Elle précise ensuite que cette impossibilité permanente ne peut résulter que d'une maladie grave, d'un handicap mental ou physique ou d'aptitudes cognitives limitées.

B.3.5. La question de savoir si un locataire social dispose d'aptitudes cognitives limitées doit être examinée à la lumière du niveau de connaissance linguistique exigé par l'article 92, § 3, alinéa 1er, 6° et 7°, du Code flamand du Logement.

Ce niveau A1 est « le niveau le plus élémentaire d'utilisation de la langue à titre personnel - celui où l'apprenant est capable d'interactions simples; peut répondre à des questions simples sur lui-même, l'endroit où il vit, les gens qu'il connaît et les choses qu'il a, et en poser; peut intervenir avec des énoncés simples dans les domaines qui le concernent ou qui lui sont familiers et y répondre également, en ne se contentant pas de répéter des expressions toutes faites et préorganisées » (Cadre européen commun de référence pour les langues, 3.6).

L'exposé des motifs du décret du 10 mars 2017 précise ce qu'il y a lieu d'entendre par la notion de locataire social disposant d'aptitudes cognitives limitées : « Entrent dans la catégorie des locataires disposant d'aptitudes cognitives limitées les locataires pour lesquels une déclaration d'apprentissage stagnant est délivrée par un centre d'éducation de base. L'actuel arrêté-cadre Location sociale reprend également la déclaration d'apprentissage stagnant dans le cadre de la volonté d'apprendre le néerlandais » (Doc. parl., Parlement flamand, 2016-2017, n° 1045/1, p. 5).

B.3.6. L'exposé des motifs précise également que l'exigence de connaissance linguistique ne s'applique pas dès le début du contrat de bail, mais que le locataire social dispose d'un délai raisonnable pour satisfaire à l'exigence de connaissance linguistique ou pour démontrer qu'il se trouve dans l'impossibilité permanente d'y satisfaire (ibid., p. 12). B.3.7. Ainsi, la disposition en cause détermine de manière suffisante l'objet de la délégation conférée au Gouvernement flamand.

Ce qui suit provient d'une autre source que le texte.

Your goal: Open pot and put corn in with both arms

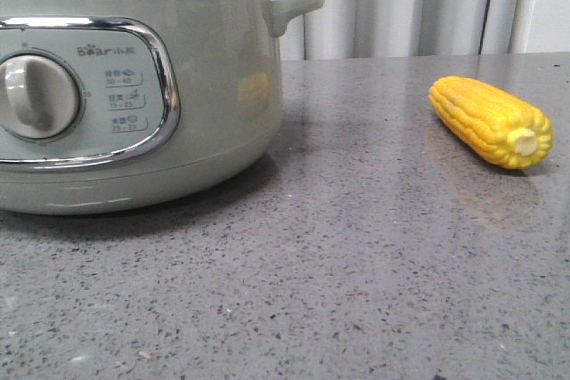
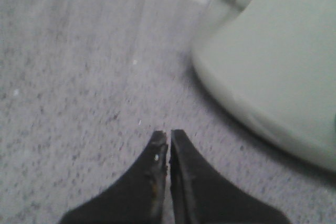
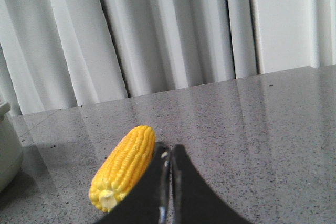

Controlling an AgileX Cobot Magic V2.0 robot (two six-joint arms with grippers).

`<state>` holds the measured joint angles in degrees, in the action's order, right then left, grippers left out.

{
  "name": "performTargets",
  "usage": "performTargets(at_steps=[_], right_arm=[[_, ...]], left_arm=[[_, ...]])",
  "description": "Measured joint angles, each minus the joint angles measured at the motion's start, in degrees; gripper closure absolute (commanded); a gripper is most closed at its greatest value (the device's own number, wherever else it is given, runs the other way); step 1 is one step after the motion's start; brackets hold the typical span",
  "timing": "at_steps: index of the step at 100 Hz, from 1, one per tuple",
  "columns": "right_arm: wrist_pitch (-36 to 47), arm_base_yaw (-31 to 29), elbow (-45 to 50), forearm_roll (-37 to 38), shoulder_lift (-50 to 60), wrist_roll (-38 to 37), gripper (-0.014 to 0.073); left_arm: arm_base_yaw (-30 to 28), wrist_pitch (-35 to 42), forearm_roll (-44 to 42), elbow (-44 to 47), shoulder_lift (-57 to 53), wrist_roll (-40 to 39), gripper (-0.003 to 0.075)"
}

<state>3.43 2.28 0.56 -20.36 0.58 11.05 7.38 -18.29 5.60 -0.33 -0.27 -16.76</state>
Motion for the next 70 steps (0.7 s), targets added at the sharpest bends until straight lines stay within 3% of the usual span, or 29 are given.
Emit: performTargets(at_steps=[70], right_arm=[[-2.9,0.0,0.0,0.0,0.0,0.0,0.0665]], left_arm=[[0.0,-0.8,0.0,0.0,0.0,0.0,0.0741]])
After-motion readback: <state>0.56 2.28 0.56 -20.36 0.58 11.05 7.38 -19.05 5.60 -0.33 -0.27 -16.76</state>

B.3.8. En outre, en accordant une telle délégation, le législateur décrétal ne pouvait habiliter le Gouvernement flamand à adopter des dispositions qui entraîneraient une violation du droit constitutionnel à un logement décent. Il appartient au juge compétent de vérifier si le Gouvernement flamand n'a pas fait un usage illégal de la délégation qui lui est accordée.

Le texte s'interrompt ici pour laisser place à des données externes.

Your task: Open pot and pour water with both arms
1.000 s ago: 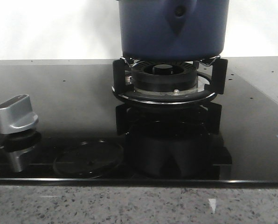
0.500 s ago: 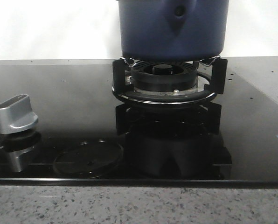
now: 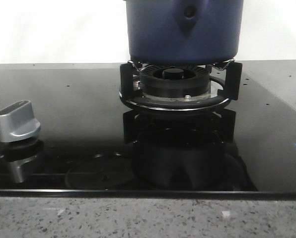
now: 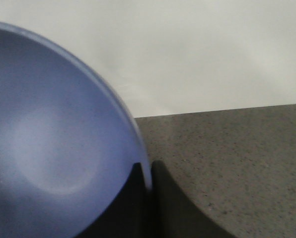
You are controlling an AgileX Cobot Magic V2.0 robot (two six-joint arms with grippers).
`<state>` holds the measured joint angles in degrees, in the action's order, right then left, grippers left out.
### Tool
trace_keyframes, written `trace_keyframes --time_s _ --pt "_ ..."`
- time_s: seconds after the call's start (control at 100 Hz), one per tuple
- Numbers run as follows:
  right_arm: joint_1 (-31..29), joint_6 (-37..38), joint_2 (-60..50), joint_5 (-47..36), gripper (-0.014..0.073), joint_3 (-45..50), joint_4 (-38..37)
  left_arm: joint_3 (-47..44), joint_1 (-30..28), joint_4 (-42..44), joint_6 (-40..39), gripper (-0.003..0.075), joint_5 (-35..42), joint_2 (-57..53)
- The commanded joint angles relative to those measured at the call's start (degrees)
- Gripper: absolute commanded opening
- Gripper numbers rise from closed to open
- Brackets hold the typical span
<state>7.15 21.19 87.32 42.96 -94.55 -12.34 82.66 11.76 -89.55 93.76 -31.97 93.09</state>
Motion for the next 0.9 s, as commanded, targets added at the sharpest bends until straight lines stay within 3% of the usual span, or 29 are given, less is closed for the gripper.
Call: trace_keyframes --time_s 0.0,0.32,0.55,0.89 --pt "-2.52 -0.32 -4.04 -0.95 -0.0068 -2.11 0.28 2.46 -0.23 -4.76 -0.46 0.0388 -1.66 -2.84" --pt "-14.11 -3.86 -6.01 16.62 -0.0074 -1.69 12.34 2.46 0.1 -8.36 -0.46 0.0388 -3.92 -2.84" --pt "-19.18 -4.11 -8.6 17.54 -0.0074 3.1 13.95 2.46 2.2 -9.7 -0.46 0.0388 -4.45 -2.84" --pt "-20.25 -3.86 -8.68 18.09 -0.0074 15.93 11.49 2.46 6.87 -9.7 -0.46 0.0388 -4.85 -2.84"
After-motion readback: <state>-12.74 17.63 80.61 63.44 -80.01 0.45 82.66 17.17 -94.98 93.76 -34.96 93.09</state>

B.4. Sans qu'il soit nécessaire d'examiner si l'article 8 de la Convention européenne des droits de l'homme peut être lu en combinaison avec l'article 23 de la Constitution, il suffit de constater que le principe de légalité contenu dans cette disposition conventionnelle n'impose pas des exigences plus larges que le principe de légalité contenu dans ladite disposition constitutionnelle.

B.5. La question préjudicielle appelle une réponse négative.

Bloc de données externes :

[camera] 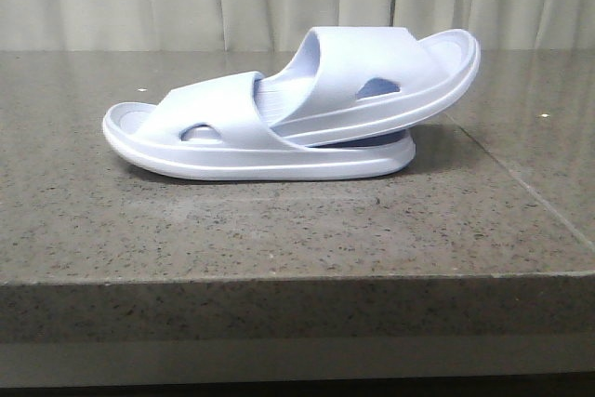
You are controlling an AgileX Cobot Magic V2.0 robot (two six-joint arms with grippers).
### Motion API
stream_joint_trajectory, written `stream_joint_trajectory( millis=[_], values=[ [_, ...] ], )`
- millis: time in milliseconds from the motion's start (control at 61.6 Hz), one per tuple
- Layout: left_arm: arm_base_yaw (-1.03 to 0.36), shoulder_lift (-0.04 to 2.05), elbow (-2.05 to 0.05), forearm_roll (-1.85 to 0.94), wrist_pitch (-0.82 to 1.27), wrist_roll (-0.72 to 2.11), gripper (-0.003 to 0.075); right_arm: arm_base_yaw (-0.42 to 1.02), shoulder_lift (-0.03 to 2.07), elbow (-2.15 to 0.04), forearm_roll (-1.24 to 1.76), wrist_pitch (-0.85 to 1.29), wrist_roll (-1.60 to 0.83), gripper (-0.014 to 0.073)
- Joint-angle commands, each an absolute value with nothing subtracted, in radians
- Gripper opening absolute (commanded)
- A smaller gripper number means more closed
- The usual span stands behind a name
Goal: Insert blue slippers together front up
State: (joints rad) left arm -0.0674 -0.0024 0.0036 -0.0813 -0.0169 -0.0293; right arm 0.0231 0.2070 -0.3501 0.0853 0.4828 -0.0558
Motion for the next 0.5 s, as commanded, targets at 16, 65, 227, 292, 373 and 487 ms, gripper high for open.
stream_joint_trajectory(
  millis=[16,65,227,292,373,487],
  values=[
    [-0.066,-0.021,0.009,-0.081,-0.101,-0.032,-0.002,0.021,0.144,-0.247,0.077,0.223,-0.055,-0.0067],
    [-0.066,-0.021,0.009,-0.081,-0.101,-0.032,-0.002,0.021,0.112,-0.194,0.077,0.176,-0.054,-0.0067],
    [-0.066,-0.021,0.009,-0.081,-0.101,-0.032,-0.002,0.055,0.026,-0.061,0.078,0.075,-0.054,-0.0067],
    [-0.066,-0.021,0.009,-0.081,-0.101,-0.032,-0.002,0.079,-0.008,-0.023,0.078,0.044,-0.054,-0.0067],
    [-0.066,-0.021,0.009,-0.081,-0.101,-0.032,-0.002,0.083,-0.03,0.025,0.078,-0.016,-0.054,-0.0067],
    [-0.066,-0.021,0.009,-0.081,-0.101,-0.032,-0.002,0.081,-0.028,0.022,0.078,0.0,-0.054,-0.0067]
  ],
)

Par ces motifs, la Cour dit pour droit : L'article 92, § 3, alinéa 3, du Code flamand du Logement ne viole pas l'article 23, alinéa 3, 3°, de la Constitution en ce qu'il ne détermine pas lui-même comment et quand le locataire social qui dispose d'aptitudes cognitives limitées peut être exempté de l'obligation de connaissance linguistique visée à l'article 92, § 3, alinéa 1er, 6° et 7°, du Code flamand du Logement.

Ainsi rendu en langue néerlandaise et en langue française, conformément à l'article 65 de la loi spéciale du 6 janvier 1989 sur la Cour constitutionnelle, le 15 juillet 2021.